Estas noções neoplatônicas estão fortemente presentes na mensagem de Álvaro Pais. A idéia de Espelho como um lugar de contemplação de virtudes é cara ao franciscanismo quatrocentista: data de 1318 a confecção da obra Espelho da Perfeição, obra de um franciscano desconhecido e influenciada pelos escritos de Frei Leão, companheiro íntimo de São Francisco de Assis (O Espelho da Perfeição, 1997: 847-986). Nela, espécie de “nova regra franciscana”, a idéia principal é a do Espelho como o lugar do reflexo da perfeição da vocação do estado de Frade Menor. Da pobreza perfeita, a perfeita maneira de obedecer, a perfeita obediência a um cadáver, a perfeita humildade partindo de si mesmo, a perfeição evangélica, a descrição do frade perfeito, a imagem do bom religioso, a obra é um manual das perfeitas virtudes cristãs. Um perfeito Espelho de contemplação e guia ético. A respeito da função do saber, este autor desconhecido afirma que o “dom da ciência” deverá ser um guia para o modo de agir. Através de seus atos, o cristão que possui a educação científica deve ser um “...modelo de piedade, simplicidade, paciência e humildade. Cultivará a virtude tanto em si mesmo como nos outros; exercitar-se-á praticando-a continuamente e estimulará os outros, mais com exemplos do que com palavras, a praticá-la.” (O Espelho da Perfeição, cap. 80: p. 933)
Não é este o paradigma pelagiano para educar seu rei cristão? Também para Álvaro Pais, ver-se no Espelho é um ato de contemplação da alma, do eu interior. Álvaro Pais reporta o sentido do Espelho ao universo semântico que dá origem à palavra speculum (Espelho): spectare (olhar, contemplar, observar), specto (olhar, estar voltado para), specula (lugar de observação, lugar elevado), specularia (vidro),speculatione (especulação). Assim, liga-se à tradição filosófica medieval que interpretou a especulação (speculatione) como “modo de refletir”, isto é, refletir contemplativamente, fielmente, como umEspelho.

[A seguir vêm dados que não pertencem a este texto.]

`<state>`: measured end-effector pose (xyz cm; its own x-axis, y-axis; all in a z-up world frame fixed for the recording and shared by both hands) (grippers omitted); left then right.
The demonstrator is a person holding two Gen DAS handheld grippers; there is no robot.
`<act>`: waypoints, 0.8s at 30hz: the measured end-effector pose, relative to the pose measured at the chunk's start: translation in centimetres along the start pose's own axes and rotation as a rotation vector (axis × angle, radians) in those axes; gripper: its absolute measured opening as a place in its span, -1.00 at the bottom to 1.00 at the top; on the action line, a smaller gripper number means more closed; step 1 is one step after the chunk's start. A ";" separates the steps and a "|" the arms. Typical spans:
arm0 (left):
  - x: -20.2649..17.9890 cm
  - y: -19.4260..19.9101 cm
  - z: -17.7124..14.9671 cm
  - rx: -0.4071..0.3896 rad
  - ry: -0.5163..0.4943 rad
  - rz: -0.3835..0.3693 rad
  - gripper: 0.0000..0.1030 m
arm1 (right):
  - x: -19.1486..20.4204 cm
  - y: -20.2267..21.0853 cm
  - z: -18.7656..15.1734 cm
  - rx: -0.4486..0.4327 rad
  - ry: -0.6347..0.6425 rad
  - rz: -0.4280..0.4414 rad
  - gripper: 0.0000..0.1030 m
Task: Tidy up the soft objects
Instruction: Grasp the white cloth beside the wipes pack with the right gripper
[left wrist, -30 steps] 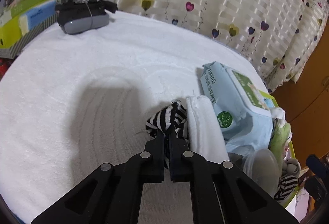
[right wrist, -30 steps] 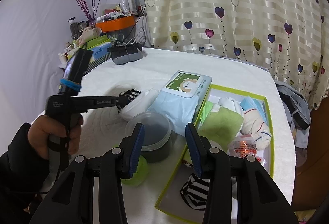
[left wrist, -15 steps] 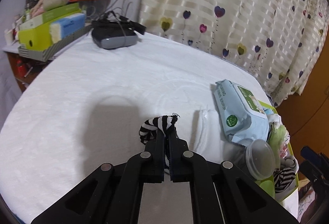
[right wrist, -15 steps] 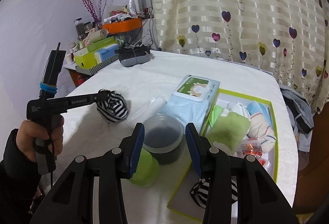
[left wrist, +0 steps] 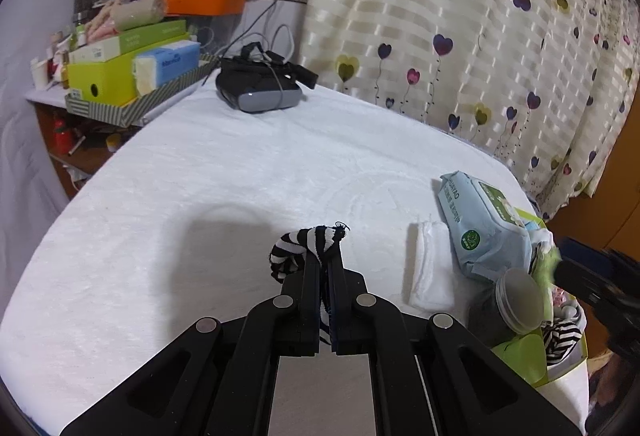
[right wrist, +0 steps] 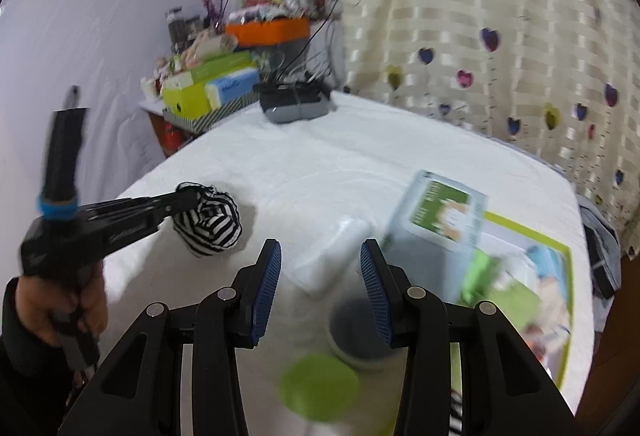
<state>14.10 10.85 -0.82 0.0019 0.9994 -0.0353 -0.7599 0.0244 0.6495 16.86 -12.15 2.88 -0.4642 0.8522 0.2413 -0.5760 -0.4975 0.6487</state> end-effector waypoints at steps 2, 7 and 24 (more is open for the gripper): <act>0.4 0.1 -0.2 0.001 0.006 -0.001 -0.93 | 0.5 -1.9 0.6 0.050 0.003 -0.001 -0.17; 1.3 0.3 -0.8 -0.002 0.024 -0.009 -0.93 | 0.3 -7.8 1.7 0.221 -0.038 -0.100 -0.17; 1.1 -1.3 -2.3 0.038 -0.010 -0.062 -0.93 | 0.0 -15.0 0.8 0.475 0.030 -0.326 -0.10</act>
<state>13.59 11.85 -3.40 0.0552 0.9961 -0.0689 -0.7329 0.0873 0.6747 26.03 -4.57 -6.24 -0.3362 0.9409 -0.0409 -0.3300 -0.0770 0.9408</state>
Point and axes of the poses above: each gripper's, at about its wrist camera, not at the fingertips, and y roughly against the way its jaws point, x to its left, z to its top, the point moved 4 cm from there along -y, roughly the way its jaws point, and after that the axes turned 15 degrees about -y, right-handed, at the moved point
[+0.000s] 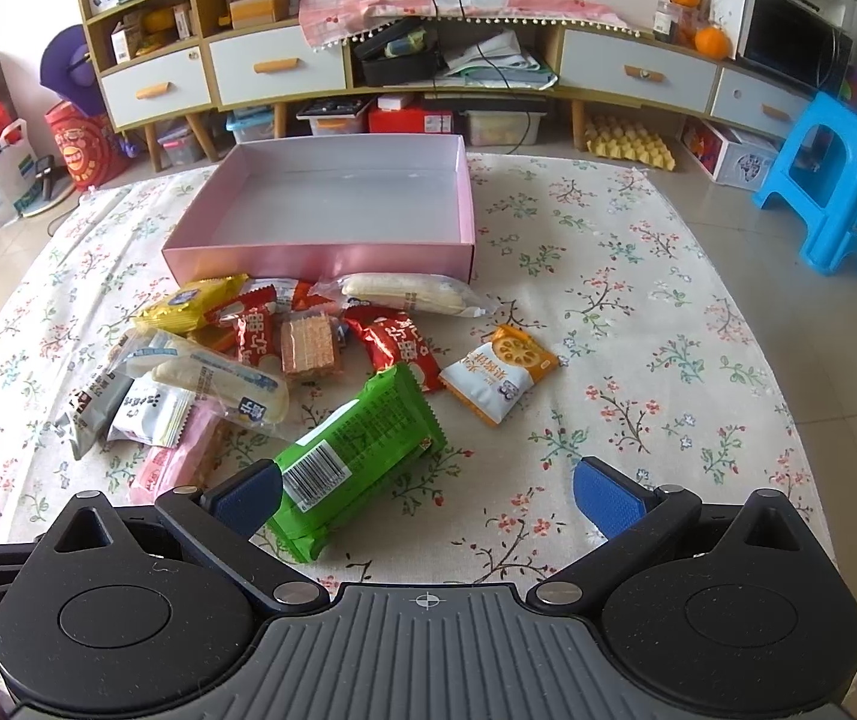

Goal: Organize snacks

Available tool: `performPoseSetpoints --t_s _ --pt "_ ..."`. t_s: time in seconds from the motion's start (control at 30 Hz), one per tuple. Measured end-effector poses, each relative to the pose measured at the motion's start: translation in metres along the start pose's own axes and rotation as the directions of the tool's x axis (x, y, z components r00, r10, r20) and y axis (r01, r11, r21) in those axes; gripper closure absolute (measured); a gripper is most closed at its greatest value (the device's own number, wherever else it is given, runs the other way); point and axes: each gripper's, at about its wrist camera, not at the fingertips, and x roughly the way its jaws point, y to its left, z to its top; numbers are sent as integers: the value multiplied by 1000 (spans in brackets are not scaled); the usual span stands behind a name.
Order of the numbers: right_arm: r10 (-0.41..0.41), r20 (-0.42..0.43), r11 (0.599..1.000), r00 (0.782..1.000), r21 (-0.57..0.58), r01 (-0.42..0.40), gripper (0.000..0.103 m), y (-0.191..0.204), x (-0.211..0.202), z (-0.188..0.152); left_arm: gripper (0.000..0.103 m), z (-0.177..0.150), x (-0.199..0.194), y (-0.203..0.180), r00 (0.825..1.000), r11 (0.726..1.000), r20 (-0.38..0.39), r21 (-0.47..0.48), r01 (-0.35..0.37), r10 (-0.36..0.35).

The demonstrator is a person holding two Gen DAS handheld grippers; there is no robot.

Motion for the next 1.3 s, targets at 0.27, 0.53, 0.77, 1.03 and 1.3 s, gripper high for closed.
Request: performPoseSetpoints --t_s 0.27,0.53,0.77,1.03,1.3 --pt "0 11 1000 1000 2 0 0 0 -3 0 1 1 2 2 1000 1000 -2 -11 -2 2" --pt "-15 24 1000 1000 15 15 0 2 -4 2 1 1 1 7 1000 1000 -4 -25 14 -14" --pt "-12 19 1000 1000 -2 12 0 9 -4 2 1 2 0 9 1000 999 0 -31 21 -21" --pt "-8 27 1000 1000 -1 8 0 8 -7 4 1 2 1 9 1000 999 -2 -30 20 -21" --pt "-2 26 1000 1000 6 1 0 7 -7 3 1 2 1 7 1000 999 0 -26 22 -22"
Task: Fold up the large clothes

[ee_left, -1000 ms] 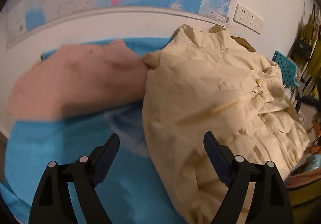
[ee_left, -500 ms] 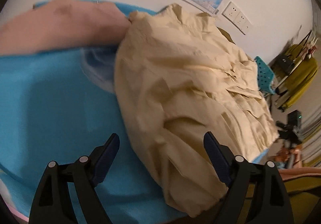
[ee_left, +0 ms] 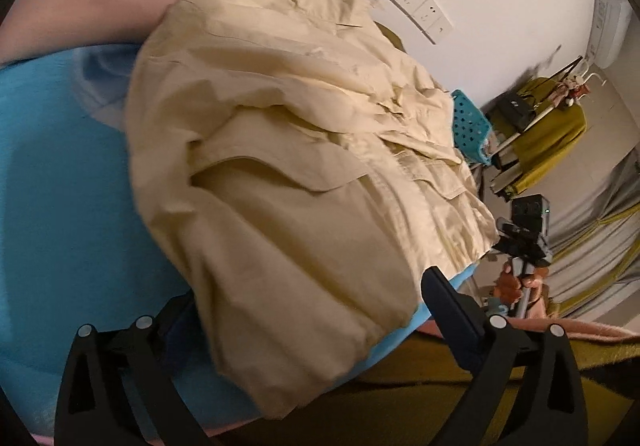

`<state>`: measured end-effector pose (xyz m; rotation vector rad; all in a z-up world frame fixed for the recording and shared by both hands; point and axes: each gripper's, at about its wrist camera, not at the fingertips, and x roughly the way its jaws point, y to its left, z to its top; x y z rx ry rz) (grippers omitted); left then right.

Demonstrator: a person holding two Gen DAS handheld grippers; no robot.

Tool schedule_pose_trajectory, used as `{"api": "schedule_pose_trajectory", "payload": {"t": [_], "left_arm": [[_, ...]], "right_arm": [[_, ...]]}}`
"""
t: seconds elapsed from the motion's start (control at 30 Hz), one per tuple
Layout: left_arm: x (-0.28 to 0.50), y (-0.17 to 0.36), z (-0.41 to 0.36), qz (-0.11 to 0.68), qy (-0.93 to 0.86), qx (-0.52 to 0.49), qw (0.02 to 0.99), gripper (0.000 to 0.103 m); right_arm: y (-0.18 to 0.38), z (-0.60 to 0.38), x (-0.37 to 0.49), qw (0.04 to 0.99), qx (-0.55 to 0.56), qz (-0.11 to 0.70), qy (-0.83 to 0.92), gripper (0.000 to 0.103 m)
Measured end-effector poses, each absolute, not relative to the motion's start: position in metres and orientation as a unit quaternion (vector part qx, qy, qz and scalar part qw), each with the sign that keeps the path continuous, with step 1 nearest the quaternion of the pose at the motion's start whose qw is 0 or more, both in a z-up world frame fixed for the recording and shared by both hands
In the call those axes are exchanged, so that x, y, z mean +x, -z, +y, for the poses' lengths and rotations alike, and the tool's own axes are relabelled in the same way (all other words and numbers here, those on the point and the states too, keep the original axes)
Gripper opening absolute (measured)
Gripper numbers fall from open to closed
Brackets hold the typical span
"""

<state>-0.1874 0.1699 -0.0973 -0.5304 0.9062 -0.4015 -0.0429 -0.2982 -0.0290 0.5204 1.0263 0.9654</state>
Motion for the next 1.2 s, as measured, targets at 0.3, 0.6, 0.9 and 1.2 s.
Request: {"api": "schedule_pose_trajectory", "payload": {"t": [0.3,0.6,0.9,1.2], "left_arm": [[-0.181,0.097,0.182,0.442,0.141,-0.257,0.847,0.055],[-0.180,0.097,0.174,0.423,0.167,-0.263,0.851,0.079],[-0.197,0.068,0.192,0.389,0.146,-0.291,0.862,0.017],[-0.234,0.037,0.219,0.364,0.181,-0.323,0.855,0.018]], "right_arm": [[0.027,-0.302,-0.049,0.736,0.246,0.454,-0.437,0.048],[0.033,-0.288,-0.052,0.739,0.254,0.458,-0.423,0.053],[-0.025,-0.293,-0.081,0.749,0.281,0.372,-0.471,0.019],[-0.056,-0.307,-0.108,0.743,0.289,0.349,-0.492,0.019]]}}
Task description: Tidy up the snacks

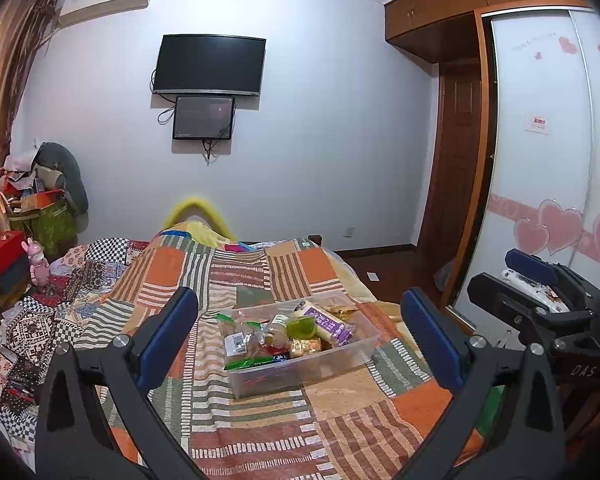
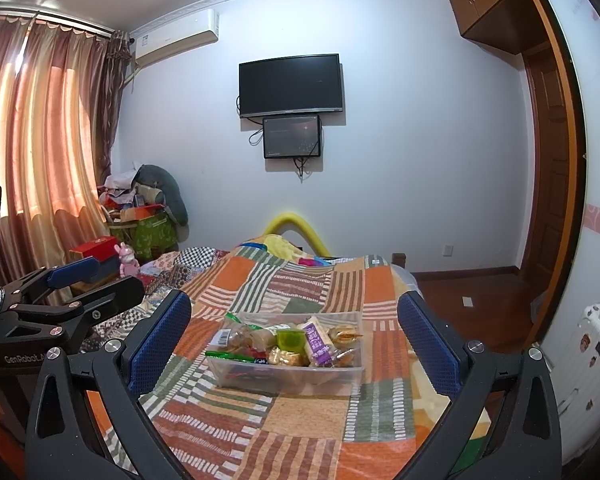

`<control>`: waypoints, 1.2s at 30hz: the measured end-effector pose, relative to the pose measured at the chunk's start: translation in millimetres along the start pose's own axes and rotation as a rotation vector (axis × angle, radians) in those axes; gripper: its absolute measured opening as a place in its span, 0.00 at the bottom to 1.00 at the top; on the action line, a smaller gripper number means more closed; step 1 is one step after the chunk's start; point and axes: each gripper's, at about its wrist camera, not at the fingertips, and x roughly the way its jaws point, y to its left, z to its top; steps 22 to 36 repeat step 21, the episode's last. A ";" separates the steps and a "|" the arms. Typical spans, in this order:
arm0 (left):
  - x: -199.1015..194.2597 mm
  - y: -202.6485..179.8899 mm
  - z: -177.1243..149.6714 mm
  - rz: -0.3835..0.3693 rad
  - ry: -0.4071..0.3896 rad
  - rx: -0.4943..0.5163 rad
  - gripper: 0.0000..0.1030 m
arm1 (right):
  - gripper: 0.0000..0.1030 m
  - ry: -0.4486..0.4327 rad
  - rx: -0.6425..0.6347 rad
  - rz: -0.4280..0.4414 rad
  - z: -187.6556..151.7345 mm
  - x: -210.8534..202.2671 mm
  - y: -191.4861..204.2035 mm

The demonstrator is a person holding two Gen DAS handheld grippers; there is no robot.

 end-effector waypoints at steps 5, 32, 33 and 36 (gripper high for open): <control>-0.7 -1.6 -0.5 -0.006 -0.002 0.006 1.00 | 1.00 0.000 0.001 0.001 0.7 0.0 0.3; 0.1 -4.6 -2.2 -0.016 0.010 0.009 1.00 | 1.00 0.003 0.004 0.003 0.3 0.4 0.3; 0.1 -4.6 -2.2 -0.016 0.010 0.009 1.00 | 1.00 0.003 0.004 0.003 0.3 0.4 0.3; 0.1 -4.6 -2.2 -0.016 0.010 0.009 1.00 | 1.00 0.003 0.004 0.003 0.3 0.4 0.3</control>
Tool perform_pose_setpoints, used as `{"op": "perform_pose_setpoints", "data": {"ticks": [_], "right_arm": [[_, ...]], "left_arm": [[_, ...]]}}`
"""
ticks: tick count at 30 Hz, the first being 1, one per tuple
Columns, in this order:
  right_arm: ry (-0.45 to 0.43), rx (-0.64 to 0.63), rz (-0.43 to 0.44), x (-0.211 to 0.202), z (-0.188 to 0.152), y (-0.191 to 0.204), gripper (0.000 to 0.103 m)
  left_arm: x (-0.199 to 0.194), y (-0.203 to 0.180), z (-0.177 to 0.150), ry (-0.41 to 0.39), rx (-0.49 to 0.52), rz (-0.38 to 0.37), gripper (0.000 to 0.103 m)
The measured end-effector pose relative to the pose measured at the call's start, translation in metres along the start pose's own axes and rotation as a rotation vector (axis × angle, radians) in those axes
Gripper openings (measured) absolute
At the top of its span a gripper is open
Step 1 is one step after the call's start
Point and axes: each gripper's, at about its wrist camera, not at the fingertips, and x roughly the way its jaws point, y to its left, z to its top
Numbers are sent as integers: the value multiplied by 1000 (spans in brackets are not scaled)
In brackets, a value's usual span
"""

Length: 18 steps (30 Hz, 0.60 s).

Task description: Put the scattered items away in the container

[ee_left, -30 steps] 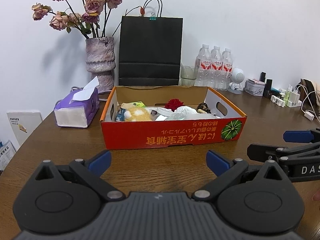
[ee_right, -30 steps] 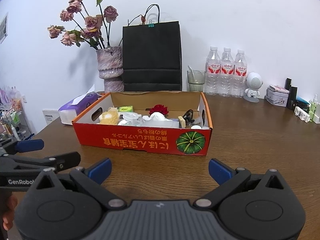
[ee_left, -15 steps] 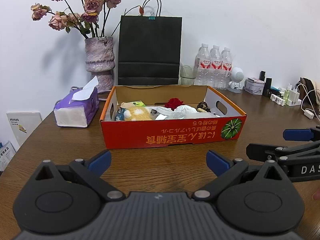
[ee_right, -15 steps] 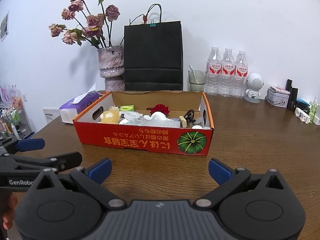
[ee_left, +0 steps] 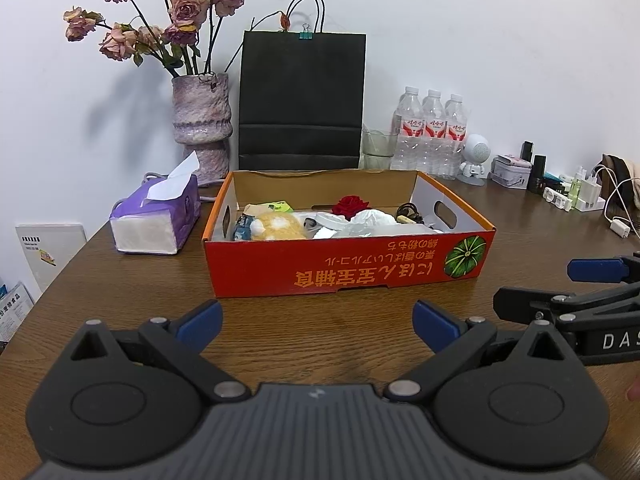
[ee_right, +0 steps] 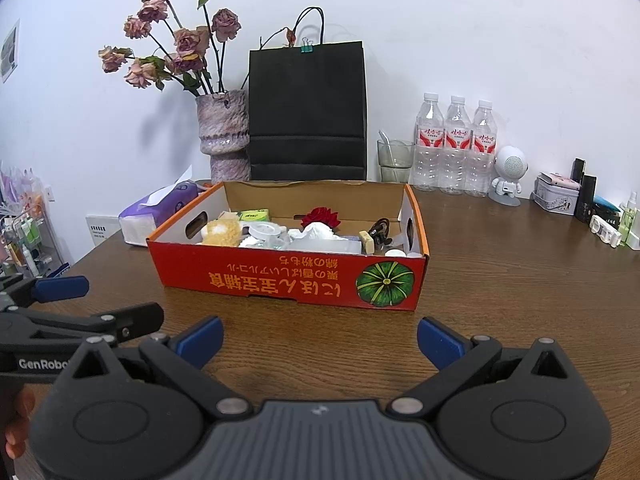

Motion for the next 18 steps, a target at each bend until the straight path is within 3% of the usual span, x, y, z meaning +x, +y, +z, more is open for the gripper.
{"op": "perform_pose_setpoints", "data": {"ticks": [18], "right_arm": [[4,0,0,0,-2,1,103]], "left_arm": [[0,0,-3,0,5,13,103]]}}
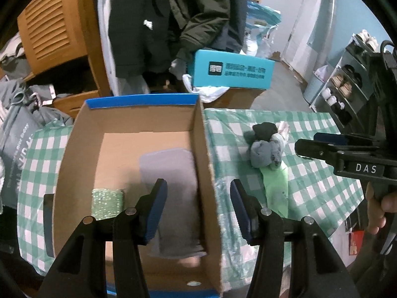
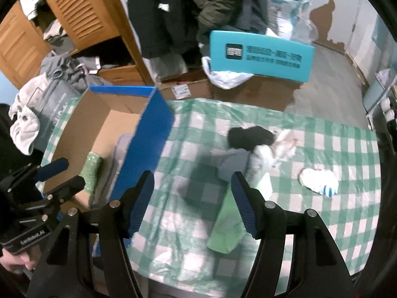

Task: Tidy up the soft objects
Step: 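Move the right gripper to the white-and-blue sock on the table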

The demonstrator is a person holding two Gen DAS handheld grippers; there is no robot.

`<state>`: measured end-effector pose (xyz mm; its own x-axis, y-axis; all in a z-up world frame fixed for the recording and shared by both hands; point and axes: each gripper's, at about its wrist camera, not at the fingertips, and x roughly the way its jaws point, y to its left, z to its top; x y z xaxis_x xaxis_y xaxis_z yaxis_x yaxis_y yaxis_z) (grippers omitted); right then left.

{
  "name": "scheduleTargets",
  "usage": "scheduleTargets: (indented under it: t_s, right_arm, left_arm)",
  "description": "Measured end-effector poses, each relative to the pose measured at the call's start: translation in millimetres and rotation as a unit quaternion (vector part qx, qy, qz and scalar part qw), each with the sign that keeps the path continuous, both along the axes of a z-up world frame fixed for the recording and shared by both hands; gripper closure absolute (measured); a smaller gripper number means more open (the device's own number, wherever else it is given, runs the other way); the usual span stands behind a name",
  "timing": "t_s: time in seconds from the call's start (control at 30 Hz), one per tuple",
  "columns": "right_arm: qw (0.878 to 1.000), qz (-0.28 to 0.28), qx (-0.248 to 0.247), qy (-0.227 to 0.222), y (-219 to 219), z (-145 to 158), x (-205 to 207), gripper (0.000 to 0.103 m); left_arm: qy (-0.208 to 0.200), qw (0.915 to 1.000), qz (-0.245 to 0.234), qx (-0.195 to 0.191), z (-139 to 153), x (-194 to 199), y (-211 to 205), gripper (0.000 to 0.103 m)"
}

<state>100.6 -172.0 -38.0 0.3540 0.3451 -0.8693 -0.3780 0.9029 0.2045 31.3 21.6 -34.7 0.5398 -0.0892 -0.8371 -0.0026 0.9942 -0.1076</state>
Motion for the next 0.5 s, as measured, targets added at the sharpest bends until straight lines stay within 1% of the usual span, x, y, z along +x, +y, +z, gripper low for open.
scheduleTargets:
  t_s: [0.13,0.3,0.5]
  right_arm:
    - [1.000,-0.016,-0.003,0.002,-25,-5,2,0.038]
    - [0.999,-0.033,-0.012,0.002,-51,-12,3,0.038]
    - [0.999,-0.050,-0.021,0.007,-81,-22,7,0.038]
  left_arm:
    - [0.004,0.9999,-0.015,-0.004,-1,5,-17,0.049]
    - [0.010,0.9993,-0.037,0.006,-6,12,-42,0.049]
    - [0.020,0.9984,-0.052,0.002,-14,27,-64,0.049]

Speculum, speculeris, Espelho, contemplação. O Espelho alvarino é instrumento contemplativo. Exalta a figura do sábio e oferece ao governante o que de melhor existe no mundo terreno: a possibilidade de contemplação. O rei alvarino deveria ser um Espelho de virtudes cristãs. Somente através deste exercício de consciência o monarca poderia conduzir seus súditos à salvação, ao reino celeste — finalidade última de sua função régia. Para isso, os súditos deveriam contemplar aquele modelo real perfeito de virtudes. A partir de seu corpo, o rei propagava a boa nova: de sua corte irradiaria-se a salvação para todo o restante do corpo social. Portanto, objetivo pedagógico é o rei, a alma régia, a perfeita monarquia. A educação parenética é um ato de unção régia, colírio que limpa e purifica a alma do rei e do reino. Feitas estas considerações preliminares, passemos à análise de suas idéias sobre a tirania no Espelho dos Reis.
*
Neste livrinho por dedicatória te envio o colírio com que possas ungir teus reais olhos interiores (...) e o espelho em que assìduamente te contemples, confessando que a ti, meu Senhor natural e afectuosìssimo dilecto, nada de mais precioso e mais durável posso oferecer. (Espelho dos reis, vol. I: 05)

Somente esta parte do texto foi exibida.